BEGIN RECORDS TO PROCESS

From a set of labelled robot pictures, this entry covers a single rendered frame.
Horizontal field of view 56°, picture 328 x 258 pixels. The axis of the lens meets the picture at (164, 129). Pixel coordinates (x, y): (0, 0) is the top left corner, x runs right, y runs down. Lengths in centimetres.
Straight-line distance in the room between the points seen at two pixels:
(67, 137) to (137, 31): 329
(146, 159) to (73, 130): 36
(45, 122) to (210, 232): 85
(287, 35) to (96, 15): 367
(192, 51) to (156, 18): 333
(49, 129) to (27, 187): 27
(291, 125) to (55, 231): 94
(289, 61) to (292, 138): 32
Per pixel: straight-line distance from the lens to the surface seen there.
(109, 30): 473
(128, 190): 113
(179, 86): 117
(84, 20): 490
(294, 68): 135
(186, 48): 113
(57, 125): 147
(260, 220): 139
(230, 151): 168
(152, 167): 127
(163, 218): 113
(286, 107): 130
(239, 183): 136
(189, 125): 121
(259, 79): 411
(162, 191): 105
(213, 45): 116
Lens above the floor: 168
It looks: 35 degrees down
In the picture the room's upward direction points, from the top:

END RECORDS TO PROCESS

Only the lines from the one that contains "(291, 125) to (55, 231): 94" to the end of the data should be output, exactly as they appear.

RESULT BELOW ->
(291, 125) to (55, 231): 94
(289, 61) to (292, 138): 32
Per pixel: straight-line distance from the lens to the surface seen there.
(109, 30): 473
(128, 190): 113
(179, 86): 117
(84, 20): 490
(294, 68): 135
(186, 48): 113
(57, 125): 147
(260, 220): 139
(230, 151): 168
(152, 167): 127
(163, 218): 113
(286, 107): 130
(239, 183): 136
(189, 125): 121
(259, 79): 411
(162, 191): 105
(213, 45): 116
Lens above the floor: 168
It looks: 35 degrees down
In the picture the room's upward direction points, from the top:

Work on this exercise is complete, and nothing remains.